Das Bauhaus in Weimar war eine Staatsschule und hing von der Regierung Thüringens ab 🏛️🗳️
Wenn es um Bauhaus-Design geht, denken wir an zeitgemäß und cool. Das Interessanteste daran ist, dass diese radikale Bewegung in ihren Anfangsjahren keineswegs im Untergrund agierte, sondern eine staatlich finanzierte Institution war, die auf die Unterstützung der lokalen Regierung angewiesen war.
Walter Gropius, ein einflussreicher Architekt, gründete 1919 das Staatliche Bauhaus Weimar. Im zukunftsorientierten Klima der frühen Weimarer Republik beschloss die thüringische Regierung, diese experimentelle Akademie zu finanzieren, um ein Zeichen für ein mutiges, modernes Deutschland zu setzen.
Wer mehr über ein Meisterdesign der Moderne erfahren möchte: der Fall der Kreativwerkstätten von Wassily Kandinsky und Paul Klee und das Paradoxon ihrer sehr öffentlichen Subventionierung.
Es war ein zweischneidiges Schwert, in der Verwaltung vom Staat abhängig zu sein:
Wohlhabende Gönner sowie großzügige Beiträge aus der Industrie und vom Staat subventionierten das Bauhaus massiv. Dies war der Grund, warum für die außergewöhnlich talentierten, aber benachteiligten Studenten keine Studiengebühren erhoben wurden.
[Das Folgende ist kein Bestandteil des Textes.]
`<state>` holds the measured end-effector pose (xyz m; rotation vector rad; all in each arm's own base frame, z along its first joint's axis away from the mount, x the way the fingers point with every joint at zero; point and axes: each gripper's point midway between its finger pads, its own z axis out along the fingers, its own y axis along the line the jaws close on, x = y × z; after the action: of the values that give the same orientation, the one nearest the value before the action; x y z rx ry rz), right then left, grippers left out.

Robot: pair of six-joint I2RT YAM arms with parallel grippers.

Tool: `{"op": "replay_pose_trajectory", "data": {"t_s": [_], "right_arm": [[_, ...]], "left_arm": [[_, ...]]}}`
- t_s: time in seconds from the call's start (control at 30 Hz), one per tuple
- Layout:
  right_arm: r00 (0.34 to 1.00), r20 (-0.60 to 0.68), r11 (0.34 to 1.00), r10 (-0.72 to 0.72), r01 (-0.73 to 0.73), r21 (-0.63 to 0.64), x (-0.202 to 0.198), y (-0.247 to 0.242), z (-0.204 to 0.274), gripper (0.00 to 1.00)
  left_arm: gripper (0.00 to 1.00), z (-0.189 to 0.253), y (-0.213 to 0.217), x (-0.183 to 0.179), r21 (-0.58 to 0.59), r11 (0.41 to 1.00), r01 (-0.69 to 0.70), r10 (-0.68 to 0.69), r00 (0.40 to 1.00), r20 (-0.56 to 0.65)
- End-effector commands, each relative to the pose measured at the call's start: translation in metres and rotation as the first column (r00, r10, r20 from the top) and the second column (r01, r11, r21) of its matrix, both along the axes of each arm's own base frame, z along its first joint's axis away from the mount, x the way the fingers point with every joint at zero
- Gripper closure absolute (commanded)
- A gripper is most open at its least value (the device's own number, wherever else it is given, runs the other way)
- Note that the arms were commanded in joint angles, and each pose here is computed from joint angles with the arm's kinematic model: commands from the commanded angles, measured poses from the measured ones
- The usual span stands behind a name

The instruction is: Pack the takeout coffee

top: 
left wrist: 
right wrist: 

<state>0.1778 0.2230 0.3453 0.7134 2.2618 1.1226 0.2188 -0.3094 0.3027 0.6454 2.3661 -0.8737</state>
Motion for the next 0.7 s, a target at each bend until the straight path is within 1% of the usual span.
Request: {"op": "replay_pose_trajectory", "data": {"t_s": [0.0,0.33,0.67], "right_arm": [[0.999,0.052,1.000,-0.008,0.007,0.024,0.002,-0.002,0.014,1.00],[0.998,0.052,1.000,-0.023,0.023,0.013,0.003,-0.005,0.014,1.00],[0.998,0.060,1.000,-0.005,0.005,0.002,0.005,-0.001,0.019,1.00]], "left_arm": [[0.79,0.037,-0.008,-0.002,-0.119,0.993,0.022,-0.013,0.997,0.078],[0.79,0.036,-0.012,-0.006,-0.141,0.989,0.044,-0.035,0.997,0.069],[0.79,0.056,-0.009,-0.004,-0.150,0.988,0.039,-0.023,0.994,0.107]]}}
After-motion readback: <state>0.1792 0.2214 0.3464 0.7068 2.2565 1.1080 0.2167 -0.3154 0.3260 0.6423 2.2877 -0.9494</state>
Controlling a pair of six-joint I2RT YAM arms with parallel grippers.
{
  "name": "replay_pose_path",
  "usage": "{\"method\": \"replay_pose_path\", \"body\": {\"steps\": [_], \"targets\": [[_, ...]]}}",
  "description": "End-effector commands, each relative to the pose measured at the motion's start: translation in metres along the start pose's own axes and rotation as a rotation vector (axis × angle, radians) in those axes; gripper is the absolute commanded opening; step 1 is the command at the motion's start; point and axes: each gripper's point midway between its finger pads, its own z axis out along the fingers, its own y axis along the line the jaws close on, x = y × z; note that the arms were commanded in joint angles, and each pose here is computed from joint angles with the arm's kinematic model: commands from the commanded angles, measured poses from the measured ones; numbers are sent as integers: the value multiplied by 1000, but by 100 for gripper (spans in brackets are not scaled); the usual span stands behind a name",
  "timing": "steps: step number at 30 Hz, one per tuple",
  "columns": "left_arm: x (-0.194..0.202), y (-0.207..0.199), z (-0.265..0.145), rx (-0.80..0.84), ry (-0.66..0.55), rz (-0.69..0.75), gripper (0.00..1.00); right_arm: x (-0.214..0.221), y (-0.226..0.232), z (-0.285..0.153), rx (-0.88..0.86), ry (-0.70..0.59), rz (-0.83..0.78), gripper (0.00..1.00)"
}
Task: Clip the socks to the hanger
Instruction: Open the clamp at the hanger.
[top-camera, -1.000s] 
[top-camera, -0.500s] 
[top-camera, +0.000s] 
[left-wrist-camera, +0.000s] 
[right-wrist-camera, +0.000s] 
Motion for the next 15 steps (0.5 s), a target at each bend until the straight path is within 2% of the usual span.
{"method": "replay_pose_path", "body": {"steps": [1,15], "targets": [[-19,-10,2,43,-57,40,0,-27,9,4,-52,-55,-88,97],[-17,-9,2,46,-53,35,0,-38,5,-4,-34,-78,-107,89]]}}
Dadurch wurde die Schule direkt mit der Politik verknüpft, die sich schnell ändern konnte. Das radikale Curriculum stieß bei Politikern und Handwerkszünften auf tiefes Misstrauen.
Letztendlich war diese Abhängigkeit fatal für das Weimarer Kapitel. Als die thüringische Regierung 1924 nach rechts rückte, wurden die staatlichen Mittel halbiert. Aufgrund finanzieller Unmöglichkeit war die Schule gezwungen, zu schließen und 1925 nach Dessau umzuziehen. Das frühe Bauhaus erinnert uns daran, dass die berühmteste Designbewegung der Geschichte vollständig von den komplexen Mechanismen der staatlichen Macht geprägt wurde.